Considering their pricing disparity, you might be surprised to learn that the hardware configurations under the hood of these laptops are pretty comparable. The entry-level Dell G3 is priced at $750 and comes with a 15-inch 1080p display, an eighth-generation Intel Core i5-8300H paired up with 8GB of RAM, a GTX 1050 graphics chip, and a terabyte of HDD storage space that’s augmented with an 8GB caching drive. $1,000 gets you a Core i7-8750H CPU, a GTX 1050 Ti, and a 128GB SSD, and there are options for a 17-inch screen model up to $1,150, which has a GTX 1060 Max Q design.
Our review configuration with its i5-8300H and GTX 1050 Ti delivered decent frame rates in most of our gaming tests, managing a solid 60 FPS at 1080P, Ultra settings in Battlefield 1, and over 50 FPS in Civilization VI’s benchmark at 1080P Ultra too. It only really fell down in the famously-taxing, Deus Ex: Mankind Divided, but it still managed 34 FPS at 1080P on High settings.
Configuration options for the Legion Y730 are much more restrictive and expensive.

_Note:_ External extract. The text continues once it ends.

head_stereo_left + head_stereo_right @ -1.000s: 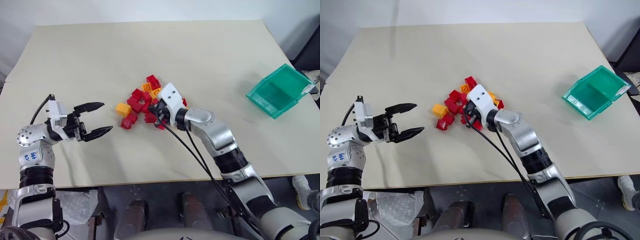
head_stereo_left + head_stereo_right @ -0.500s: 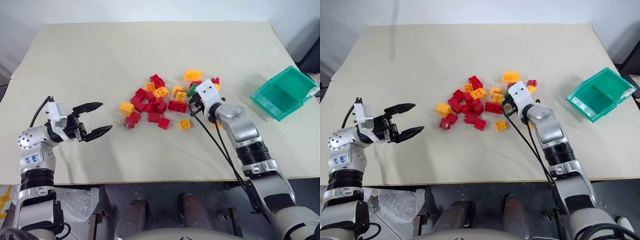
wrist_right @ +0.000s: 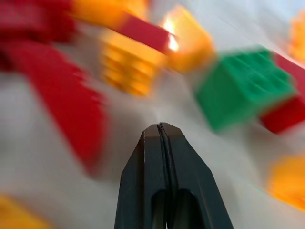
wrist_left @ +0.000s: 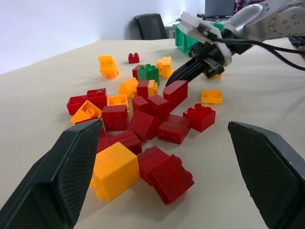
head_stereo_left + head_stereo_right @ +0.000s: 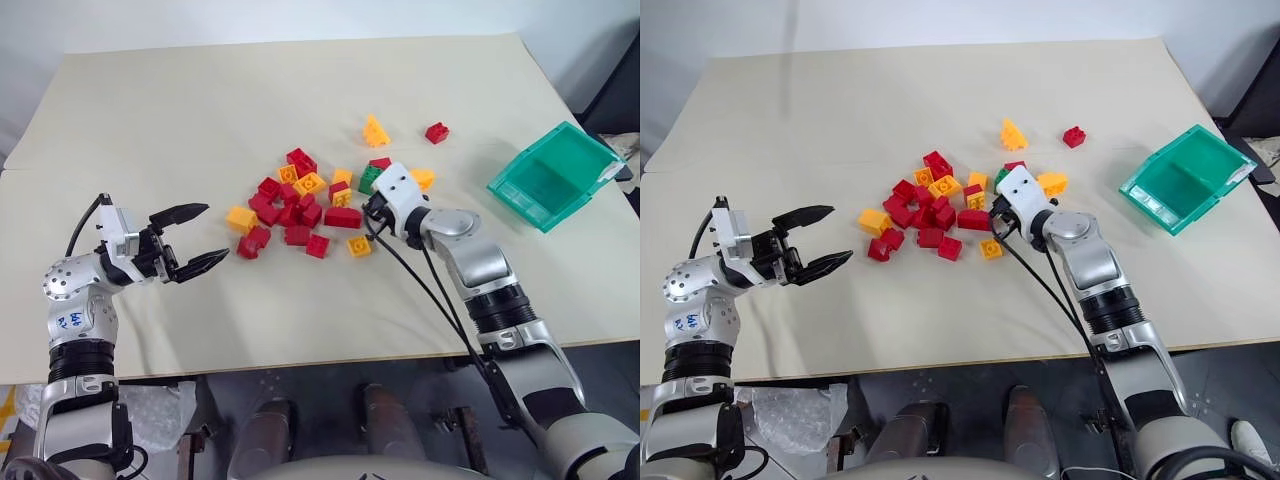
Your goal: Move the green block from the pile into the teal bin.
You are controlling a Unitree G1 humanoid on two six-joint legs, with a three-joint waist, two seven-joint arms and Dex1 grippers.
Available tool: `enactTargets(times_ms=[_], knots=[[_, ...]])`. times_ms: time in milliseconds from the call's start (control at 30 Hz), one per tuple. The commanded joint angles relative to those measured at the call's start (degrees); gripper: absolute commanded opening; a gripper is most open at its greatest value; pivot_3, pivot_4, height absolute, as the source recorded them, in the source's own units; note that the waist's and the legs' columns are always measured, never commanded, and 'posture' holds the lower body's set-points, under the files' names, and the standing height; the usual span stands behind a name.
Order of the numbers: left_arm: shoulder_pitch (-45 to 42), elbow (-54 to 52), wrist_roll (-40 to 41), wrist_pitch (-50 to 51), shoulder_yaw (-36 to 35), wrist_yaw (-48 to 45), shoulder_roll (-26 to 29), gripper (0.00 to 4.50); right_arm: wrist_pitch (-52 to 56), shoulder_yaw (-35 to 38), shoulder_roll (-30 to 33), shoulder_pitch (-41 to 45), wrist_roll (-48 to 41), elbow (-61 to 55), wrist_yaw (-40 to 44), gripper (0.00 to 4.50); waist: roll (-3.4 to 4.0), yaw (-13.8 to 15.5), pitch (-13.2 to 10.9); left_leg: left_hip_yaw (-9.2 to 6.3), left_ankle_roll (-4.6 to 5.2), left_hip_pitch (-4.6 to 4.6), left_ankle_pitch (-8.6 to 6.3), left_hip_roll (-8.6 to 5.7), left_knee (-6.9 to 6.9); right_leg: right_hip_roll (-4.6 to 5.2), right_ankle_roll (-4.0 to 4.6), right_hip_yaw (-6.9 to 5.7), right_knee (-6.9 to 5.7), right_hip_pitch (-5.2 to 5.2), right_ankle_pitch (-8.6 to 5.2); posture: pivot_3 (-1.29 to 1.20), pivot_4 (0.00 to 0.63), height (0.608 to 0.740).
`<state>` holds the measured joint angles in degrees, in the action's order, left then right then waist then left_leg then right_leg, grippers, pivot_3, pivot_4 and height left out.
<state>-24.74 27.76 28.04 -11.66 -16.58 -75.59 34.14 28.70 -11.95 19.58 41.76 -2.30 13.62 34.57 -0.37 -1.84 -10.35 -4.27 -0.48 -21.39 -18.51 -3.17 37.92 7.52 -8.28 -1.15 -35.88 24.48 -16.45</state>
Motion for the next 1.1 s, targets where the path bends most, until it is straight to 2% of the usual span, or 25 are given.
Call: enactTargets(times_ms=[33,200,267,367,567,767,900,1100], knots=[[0.83,-2.20,1.49,-0.64,-1.21,0.49,-0.14,4.50,0.31,1.55,0.14,-1.28,-4.45,-8.80,4.53,0.02,0.00,0.11,0.00,0.00,0.00,-0.01,0.00,0.00,0.00,0.00,0.00,0.01,0.00,0.02,0.00,0.00,0.150,0.740],[1.05,-2.38,1.69,-0.52,-1.29,0.43,-0.29,4.50,2.17,4.81,4.44,-2.96,-8.55,-15.78,8.95,0.02,0.00,0.31,0.00,0.01,0.05,-0.04,-0.03,-0.01,0.04,0.02,-0.03,0.02,0.02,0.01,0.01,0.00,0.150,0.740],[0.82,-2.05,1.64,-0.53,-1.23,0.31,-0.31,4.50,0.43,5.52,8.15,-3.19,-9.13,-15.82,12.43,0.02,0.00,0.51,0.00,0.02,0.08,-0.04,-0.04,-0.02,0.07,0.04,-0.04,0.02,0.03,-0.01,0.02,0.00,0.150,0.740],[0.28,-1.36,1.55,-0.64,-1.06,0.12,-0.38,4.50,-1.80,7.45,13.82,-3.61,-9.85,-14.47,16.63,0.57,-0.01,0.65,0.00,0.06,0.15,-0.05,-0.08,-0.08,0.08,0.04,-0.07,0.03,0.10,-0.03,0.04,0.00,0.150,0.740],[-0.88,0.11,1.51,-0.95,-0.93,-0.55,-0.60,4.50,-2.87,12.65,24.94,-5.41,-10.79,-11.13,22.63,2.55,-0.02,0.54,-0.01,0.17,0.21,-0.07,-0.12,-0.11,0.06,0.02,-0.08,0.06,0.19,-0.01,0.04,0.00,0.150,0.740],[-1.64,0.81,1.88,-0.85,-1.15,-1.64,-0.68,4.50,-3.76,14.93,29.81,-6.52,-11.07,-8.19,25.10,4.46,-0.02,0.21,-0.01,0.31,0.24,-0.06,-0.15,-0.08,0.06,-0.01,-0.09,0.11,0.24,0.00,0.05,0.00,0.150,0.740],[-1.94,0.58,2.44,-0.41,-1.39,-2.32,-0.47,4.50,-3.33,13.65,27.99,-4.28,-10.72,-6.32,23.98,4.46,-0.02,0.34,-0.01,0.31,0.24,-0.06,-0.15,-0.01,0.09,0.03,-0.11,0.12,0.25,0.00,0.06,0.00,0.150,0.740],[-2.54,0.90,2.17,-0.47,-1.11,-2.17,-0.65,4.50,-4.64,7.23,18.46,5.68,-5.24,7.28,19.20,4.46,-0.02,0.16,-0.01,0.40,0.21,0.02,-0.14,0.00,0.15,0.02,-0.13,0.20,0.26,0.02,0.07,0.00,0.150,0.740]])
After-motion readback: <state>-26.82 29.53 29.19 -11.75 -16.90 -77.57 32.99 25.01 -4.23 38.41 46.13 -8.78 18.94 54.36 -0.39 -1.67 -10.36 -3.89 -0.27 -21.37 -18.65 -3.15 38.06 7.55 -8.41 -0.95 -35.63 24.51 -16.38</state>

The entry-level version costs $1,200, but the only difference between it and our $1,550 review system was the size of the hard drive and the amount of RAM. Our system came with a 256GB SSD and a 2TB mechanical hard drive, with 16GB of RAM. Whichever configuration you opt for though, you get a 15-inch 1080P display, an eighth-generation Intel Core i7-8750H CPU, and a GTX 1050 Ti graphics chip.
Despite its heftier processor, the Y730 actually fell behind the Dell laptop in our gaming tests. It managed just 51 FPS in Battlefield 1 at 1080P Ultra settings, and 45 FPS in Civilization VI at the same settings. It fared much the same in Deus Ex. Its visuals were better, though, due to its far superior display. The Dell G3 looking dull and its colors inaccurate, with woeful support of the sRGB and Adobe RGB color gamuts.

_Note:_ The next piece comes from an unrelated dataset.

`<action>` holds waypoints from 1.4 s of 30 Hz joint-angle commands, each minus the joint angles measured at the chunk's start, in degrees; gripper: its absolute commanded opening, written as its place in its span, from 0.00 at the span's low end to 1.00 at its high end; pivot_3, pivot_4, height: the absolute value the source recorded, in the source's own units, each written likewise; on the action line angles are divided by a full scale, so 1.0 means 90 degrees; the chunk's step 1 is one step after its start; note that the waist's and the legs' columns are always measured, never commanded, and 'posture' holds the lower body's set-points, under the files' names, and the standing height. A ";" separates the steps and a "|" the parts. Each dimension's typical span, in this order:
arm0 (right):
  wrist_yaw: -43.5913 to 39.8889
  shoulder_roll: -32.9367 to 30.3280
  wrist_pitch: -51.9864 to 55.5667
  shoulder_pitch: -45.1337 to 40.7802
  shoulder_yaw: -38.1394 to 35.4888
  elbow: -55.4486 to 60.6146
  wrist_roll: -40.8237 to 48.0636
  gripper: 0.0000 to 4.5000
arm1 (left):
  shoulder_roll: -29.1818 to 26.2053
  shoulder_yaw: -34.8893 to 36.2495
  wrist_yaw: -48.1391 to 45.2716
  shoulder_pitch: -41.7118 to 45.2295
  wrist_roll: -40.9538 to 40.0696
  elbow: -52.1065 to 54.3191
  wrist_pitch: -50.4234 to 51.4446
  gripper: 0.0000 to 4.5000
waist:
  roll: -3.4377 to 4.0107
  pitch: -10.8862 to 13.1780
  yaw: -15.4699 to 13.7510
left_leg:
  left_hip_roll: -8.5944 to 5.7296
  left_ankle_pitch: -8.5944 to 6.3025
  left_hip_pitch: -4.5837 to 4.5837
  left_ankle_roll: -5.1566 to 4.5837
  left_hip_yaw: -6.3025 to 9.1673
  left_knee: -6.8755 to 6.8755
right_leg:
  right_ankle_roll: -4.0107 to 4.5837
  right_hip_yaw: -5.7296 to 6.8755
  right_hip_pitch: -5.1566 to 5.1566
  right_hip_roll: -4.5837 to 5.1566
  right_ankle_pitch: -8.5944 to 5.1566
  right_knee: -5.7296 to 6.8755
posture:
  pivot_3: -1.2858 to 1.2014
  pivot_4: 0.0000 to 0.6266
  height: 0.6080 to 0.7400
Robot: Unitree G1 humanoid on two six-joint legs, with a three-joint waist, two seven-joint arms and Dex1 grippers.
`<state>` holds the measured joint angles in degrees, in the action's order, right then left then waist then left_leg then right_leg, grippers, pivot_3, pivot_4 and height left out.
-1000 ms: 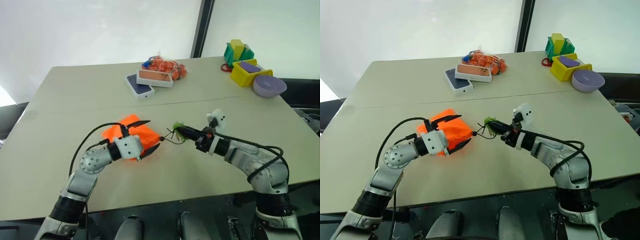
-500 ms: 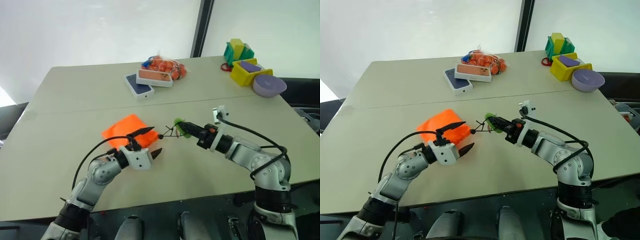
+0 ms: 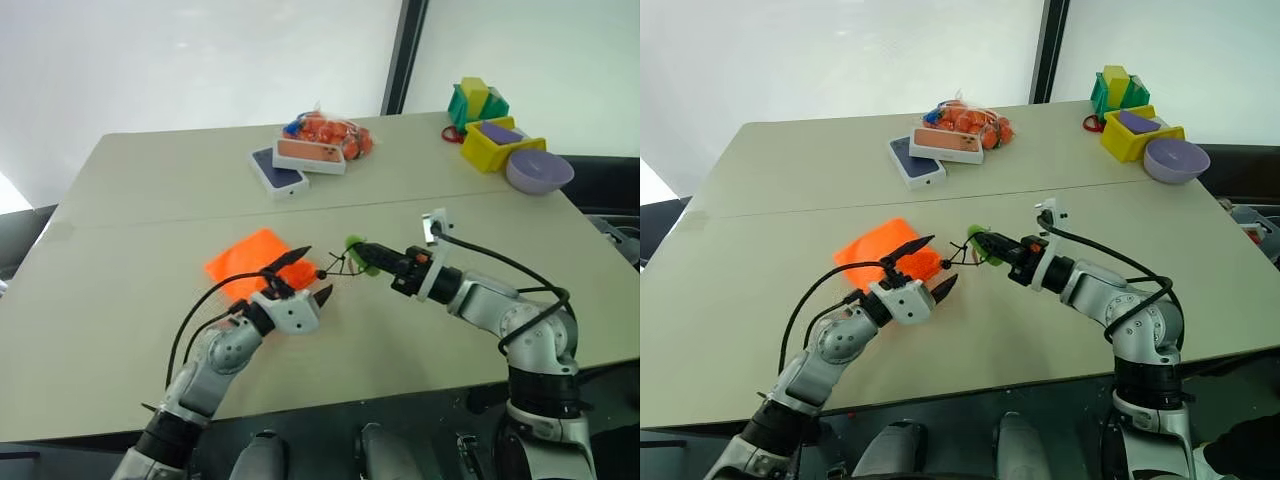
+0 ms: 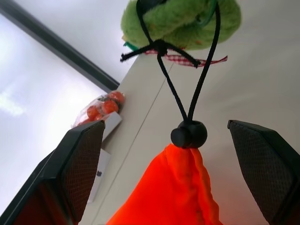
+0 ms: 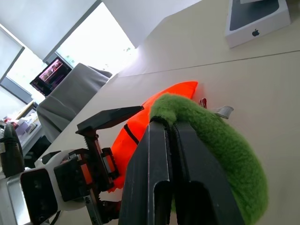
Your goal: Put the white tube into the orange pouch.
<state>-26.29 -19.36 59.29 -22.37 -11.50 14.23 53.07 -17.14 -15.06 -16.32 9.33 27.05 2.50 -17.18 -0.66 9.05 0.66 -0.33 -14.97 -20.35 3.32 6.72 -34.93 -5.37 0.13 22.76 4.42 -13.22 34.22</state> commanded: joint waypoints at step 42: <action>-0.0007 0.0039 -0.0425 -0.0166 0.0120 -0.0010 0.0040 0.00 | 0.0172 -0.0116 0.1091 0.0225 -0.0047 -0.0407 -0.0578 0.29 | 0.0003 -0.0001 0.0000 | 0.0000 -0.0006 -0.0002 -0.0008 0.0000 0.0007 | -0.0002 0.0001 0.0003 0.0000 -0.0002 -0.0009 | 0.52 0.24 1.00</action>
<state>-26.27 -19.20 56.52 -22.80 -9.46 13.26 52.57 -15.43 -17.02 -7.24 11.57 27.69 -3.49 -21.00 -0.64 9.05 0.66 -0.33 -15.02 -20.37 3.25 6.72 -34.85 -5.39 0.14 22.79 4.42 -13.23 34.14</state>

The cost difference between the two systems is impossible to ignore too. With comparable hardware and better frame rate results, the Dell G3 is less expensive by as much as a third.
As gaming laptops, neither the Dell or Lenovo solutions are super portable, but they’re not going to put your back out either. The G3 Gaming Laptop weighs 5.57 pounds for the 15-inch version and measures 14.96 x 10.16 x 0.89-inches. The Legion Y730 is a little lighter at 4.9 pounds and a little trimmer, measuring 14.25 x 10.52 x 0.79-inches.

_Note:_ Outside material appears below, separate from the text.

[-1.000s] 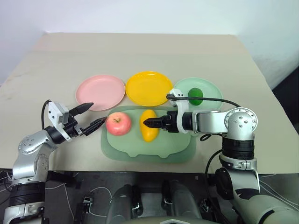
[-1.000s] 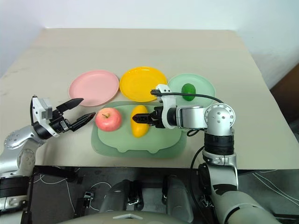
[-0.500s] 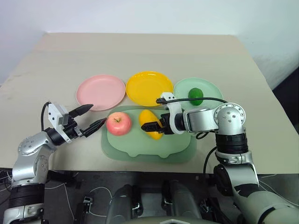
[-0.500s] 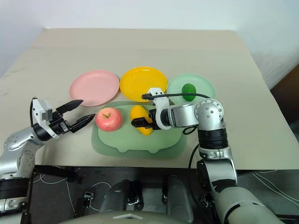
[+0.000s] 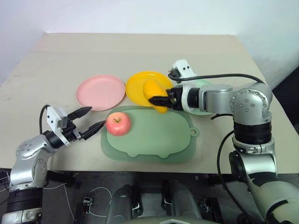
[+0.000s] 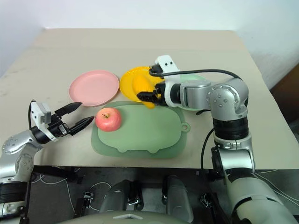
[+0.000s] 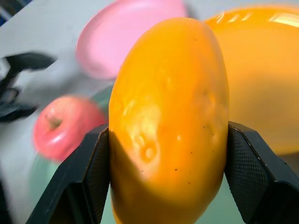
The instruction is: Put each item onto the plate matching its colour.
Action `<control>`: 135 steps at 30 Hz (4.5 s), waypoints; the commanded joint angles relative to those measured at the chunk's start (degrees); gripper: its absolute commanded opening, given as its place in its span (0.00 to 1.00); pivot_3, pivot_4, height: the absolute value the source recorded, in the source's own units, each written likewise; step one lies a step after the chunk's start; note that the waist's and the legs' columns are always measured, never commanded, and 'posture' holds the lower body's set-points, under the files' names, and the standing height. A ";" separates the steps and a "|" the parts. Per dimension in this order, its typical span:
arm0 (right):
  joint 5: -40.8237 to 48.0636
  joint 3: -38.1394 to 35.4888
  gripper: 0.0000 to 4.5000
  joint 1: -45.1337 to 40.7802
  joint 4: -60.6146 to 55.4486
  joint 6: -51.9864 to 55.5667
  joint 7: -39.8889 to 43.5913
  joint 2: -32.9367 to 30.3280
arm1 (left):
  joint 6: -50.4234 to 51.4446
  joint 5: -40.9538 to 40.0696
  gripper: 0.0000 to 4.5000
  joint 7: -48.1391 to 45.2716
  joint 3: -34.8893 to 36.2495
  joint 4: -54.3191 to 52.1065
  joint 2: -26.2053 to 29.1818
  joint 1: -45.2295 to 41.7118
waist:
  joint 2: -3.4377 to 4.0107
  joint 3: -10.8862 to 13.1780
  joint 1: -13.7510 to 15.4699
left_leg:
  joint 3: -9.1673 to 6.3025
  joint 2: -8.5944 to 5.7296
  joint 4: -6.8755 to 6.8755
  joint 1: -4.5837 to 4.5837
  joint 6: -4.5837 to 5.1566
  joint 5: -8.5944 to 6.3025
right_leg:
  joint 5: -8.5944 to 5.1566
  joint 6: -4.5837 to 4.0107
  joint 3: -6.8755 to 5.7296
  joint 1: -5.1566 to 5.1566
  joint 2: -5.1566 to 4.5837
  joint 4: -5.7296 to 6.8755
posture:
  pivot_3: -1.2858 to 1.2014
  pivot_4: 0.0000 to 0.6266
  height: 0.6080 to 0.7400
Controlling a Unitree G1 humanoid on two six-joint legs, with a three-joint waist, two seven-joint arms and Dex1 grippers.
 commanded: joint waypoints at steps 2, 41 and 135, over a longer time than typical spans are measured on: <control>-10.14 4.14 0.68 -3.68 10.58 -9.85 5.56 0.85 | -0.39 -1.02 1.00 0.75 2.01 -2.26 0.21 0.55 | 0.01 0.00 -0.02 | 0.03 0.00 0.00 0.00 0.00 0.00 | 0.00 0.00 0.00 0.00 0.00 0.01 | 0.52 0.24 0.67; -36.75 1.21 0.99 -10.58 27.05 -29.29 28.13 8.77 | 13.50 -7.99 1.00 -2.51 3.26 -14.71 6.28 4.16 | 0.01 0.01 -1.15 | -0.03 -0.04 0.06 -0.02 -0.10 0.06 | -0.05 0.03 0.06 -0.19 -0.10 0.49 | 0.52 0.24 0.67; -21.50 -3.94 1.00 33.34 -23.66 -34.43 29.78 -10.46 | 11.61 5.02 1.00 -6.25 -17.43 -2.54 -3.94 -20.52 | -0.05 -0.01 1.67 | -0.22 -0.03 0.10 0.78 -0.03 0.02 | -0.05 0.00 -0.05 0.86 -0.07 -0.03 | 0.52 0.24 0.67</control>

While size and shape are close between these two though, battery life is not. The G3 managed nearly six hours in our video loop test and just shy of three hours in our Basemark test. The Legion Y730 on the other hand, didn’t even manage three hours in the video loop test, nor make it past two hours in Basemark.
Even for a gaming laptop, that’s exceedingly poor, and surprising considering the hardware it sports isn’t that intense. It’s not a system you can use away from a power socket for any real length of time.
Although these laptops are very similar, there are some significant differences. Where the Lenovo Legion Y730 looks better — albeit rather boring — has more memory and storage, a high-refresh rate display, and is lighter and leaner, none of that is worth the far greater price you pay for it. At almost double the price of the Dell G3 Gaming Laptop, it somehow comes with worse gaming frame rates and battery life that is almost half that of its competition.
The Dell laptop isn’t a fantastic gaming machine. It looks dated, its display is poor, its hardware isn’t class leading — but in this head to head, it offers far more bang for your buck. You can get its best configuration for under $1,00, and its battery lasts for hours longer than the Legion alternative.
At this price point there just aren’t better alternatives. Sub-$1,500 gaming laptops make sacrifices. In this case, the G3 sacrifices less and delivers more for your money.